My only example to motivate the point is this, and the example is pretty trite. There are lots of travel search sites. But I have yet to see a real web travel agent, one that embeds search to fulfill my real goals when I travel. My real vacation goals are about relaxation, interesting things to do, and budget and time constraints. The end result is the constellation of transactions and prepatory content that promise to create that experience. That's what a real travel agent used to do before Travelocity and Expedia disintermediated their commissions. Travel agents embedded search to create a higher value result for the client.

This is the kind of "software agent" example that has been around since the invention of object-oriented programming. It won't happen any time soon, if ever, but interesting enablers will be built along the way.

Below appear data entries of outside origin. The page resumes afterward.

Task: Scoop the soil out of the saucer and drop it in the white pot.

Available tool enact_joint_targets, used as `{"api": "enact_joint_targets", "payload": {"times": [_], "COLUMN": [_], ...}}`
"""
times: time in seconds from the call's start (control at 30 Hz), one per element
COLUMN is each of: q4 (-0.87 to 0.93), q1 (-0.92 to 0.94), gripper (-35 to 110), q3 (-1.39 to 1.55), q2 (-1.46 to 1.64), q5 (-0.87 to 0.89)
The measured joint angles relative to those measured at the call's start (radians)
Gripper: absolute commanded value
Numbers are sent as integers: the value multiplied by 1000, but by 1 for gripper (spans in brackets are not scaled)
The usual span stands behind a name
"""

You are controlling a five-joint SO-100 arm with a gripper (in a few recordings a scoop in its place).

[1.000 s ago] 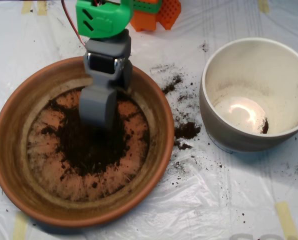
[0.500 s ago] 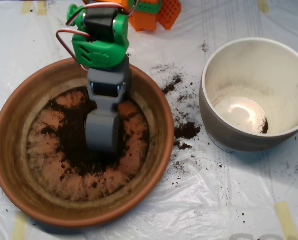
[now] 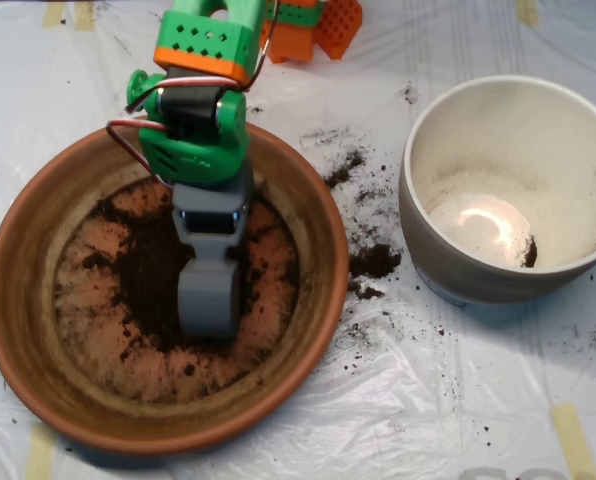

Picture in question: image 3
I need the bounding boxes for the clear plastic cover sheet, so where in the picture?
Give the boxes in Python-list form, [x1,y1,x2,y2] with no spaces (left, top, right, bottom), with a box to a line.
[0,0,596,480]

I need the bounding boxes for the flat spilled soil clump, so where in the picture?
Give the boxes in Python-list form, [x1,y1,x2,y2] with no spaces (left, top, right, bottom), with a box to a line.
[347,282,387,301]

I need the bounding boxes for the red white servo cable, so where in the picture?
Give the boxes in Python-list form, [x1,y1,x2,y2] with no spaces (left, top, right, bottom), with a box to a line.
[125,0,280,114]
[106,119,177,190]

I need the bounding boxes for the dark soil pile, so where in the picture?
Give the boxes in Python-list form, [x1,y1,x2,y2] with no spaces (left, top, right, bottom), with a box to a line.
[80,169,299,364]

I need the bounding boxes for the elongated spilled soil clump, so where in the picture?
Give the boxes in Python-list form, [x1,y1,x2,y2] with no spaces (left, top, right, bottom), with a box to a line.
[325,152,367,189]

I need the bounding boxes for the terracotta clay bowl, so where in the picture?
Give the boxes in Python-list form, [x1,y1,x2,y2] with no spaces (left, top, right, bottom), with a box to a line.
[0,110,350,456]

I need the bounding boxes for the white ceramic pot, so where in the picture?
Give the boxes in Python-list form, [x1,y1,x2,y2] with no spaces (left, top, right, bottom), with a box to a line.
[398,74,596,307]

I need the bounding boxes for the beige masking tape strip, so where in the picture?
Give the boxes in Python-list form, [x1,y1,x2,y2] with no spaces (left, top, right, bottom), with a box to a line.
[42,2,64,29]
[74,2,97,32]
[25,424,57,480]
[550,403,596,480]
[516,0,540,27]

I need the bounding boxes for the large spilled soil clump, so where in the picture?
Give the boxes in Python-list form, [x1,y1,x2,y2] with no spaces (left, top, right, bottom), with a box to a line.
[347,243,403,279]

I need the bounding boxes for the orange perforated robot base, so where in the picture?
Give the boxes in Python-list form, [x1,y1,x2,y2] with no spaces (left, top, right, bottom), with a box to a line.
[260,0,364,64]

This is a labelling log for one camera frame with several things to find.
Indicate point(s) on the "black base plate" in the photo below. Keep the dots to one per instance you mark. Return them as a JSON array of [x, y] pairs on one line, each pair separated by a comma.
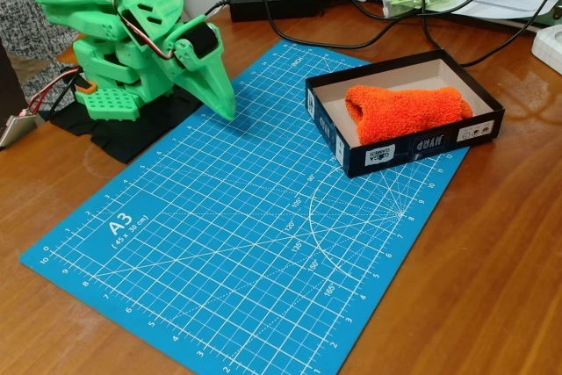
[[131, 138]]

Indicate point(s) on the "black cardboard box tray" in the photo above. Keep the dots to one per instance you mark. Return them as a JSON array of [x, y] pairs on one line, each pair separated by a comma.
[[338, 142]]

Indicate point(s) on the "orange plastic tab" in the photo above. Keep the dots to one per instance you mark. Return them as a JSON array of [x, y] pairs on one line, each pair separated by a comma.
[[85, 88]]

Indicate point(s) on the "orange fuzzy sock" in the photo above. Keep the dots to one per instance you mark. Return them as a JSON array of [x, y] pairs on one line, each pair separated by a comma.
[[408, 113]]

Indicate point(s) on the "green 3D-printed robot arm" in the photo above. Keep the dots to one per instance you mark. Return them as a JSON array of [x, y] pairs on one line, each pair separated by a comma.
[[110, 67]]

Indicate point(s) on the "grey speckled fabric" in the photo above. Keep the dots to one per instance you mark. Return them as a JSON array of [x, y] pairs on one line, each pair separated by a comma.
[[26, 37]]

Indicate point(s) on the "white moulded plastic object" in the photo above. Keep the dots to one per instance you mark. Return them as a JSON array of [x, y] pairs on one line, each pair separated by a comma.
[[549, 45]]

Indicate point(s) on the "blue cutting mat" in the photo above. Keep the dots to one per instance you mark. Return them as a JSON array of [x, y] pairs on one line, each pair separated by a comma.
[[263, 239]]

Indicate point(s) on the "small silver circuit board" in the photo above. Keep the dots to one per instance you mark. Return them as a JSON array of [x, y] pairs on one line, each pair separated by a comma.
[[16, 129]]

As I said, we made two investments so far in search. Riya and Vast [no public site, yet]. In retrospect, both are enablers of forms of embedded search. Search can't be a foundation service until it reliably returns results that are both precise and well-formed to enable some value-added transformations/processing. Riya is about automatically associating a data type -- images -- with metadata. The association of metadata (identities, time/place, objects, text, permissions, etc.) makes the image retrieval both precise and reusable in upstream applications. Vast is building a WWW crawling, parsing, and extraction technology for mining the deep web for unstructured content. Its technology is a 'content factory', transforming unstructured content into a structured reusable form -- crudely put, it turns the Google world into the Oracle world. Both companies are enablers. They enable different forms content reuse for the Search Inside vision. Along the way, they will look like interesting end user applications, but they really are being built with a vision of being components of a Search Inside vision for web applications.

I know this begs a lot of questions. And the holy grails (some might say delusions) of AI and the semantic web are lurking behind the curtain. I don't pretend to have the answers. I can only say I believe this notion of search-qua-thinking is an important fragment of an idea. I don't want to invest in better search services. I want to find companies that are going to enable or use Search Inside(TM) (With apologies to Intel Marketing).

PS.
Soon after my initial post, I received several thoughtful replies about the failures of AI, mostly from AI experts. I guess this reads like a call for AI -- not meant to. That's why I consider this a fragment. It is admittedly some fuzzy thinking about fuzzy thinking. But is also way to reach out to people with innovative ideas at the edge, because the center is so dense with replicas of what's successful today.

Omni-Explorer->?

I had lunch with another newly Leapfrog-funded CEO today -- Naval Ravikant. Naval is CEO of a company we are (for now) calling Omni-Explorer. Matt Marshall semi-outted them a few weeks ago. All he'll let me say is that Omni is a Web 2.0 search deal. Yeah search. Am I a lemming? I don’t think so. When I saw the tech, I got it immediately, because I have a fair amount of the search business in my background, too. But, without Naval, I wouldn’t have done this deal. Naval is brilliant – he is the synthesis of strategy and tech. Omni isn’t a bet on an algorithm. That would be VC lemming behavior. It is bet on Naval’s ability to build a great business leveraging great (and special) Web 2.0 search technologies. Naval, too, is a young man with a lot to prove (his fight with a couple of venture firms about Shopping.com was big headlines in the venture community when we did this deal), and it's good he has something to prove. Because when he wins, I’ll win.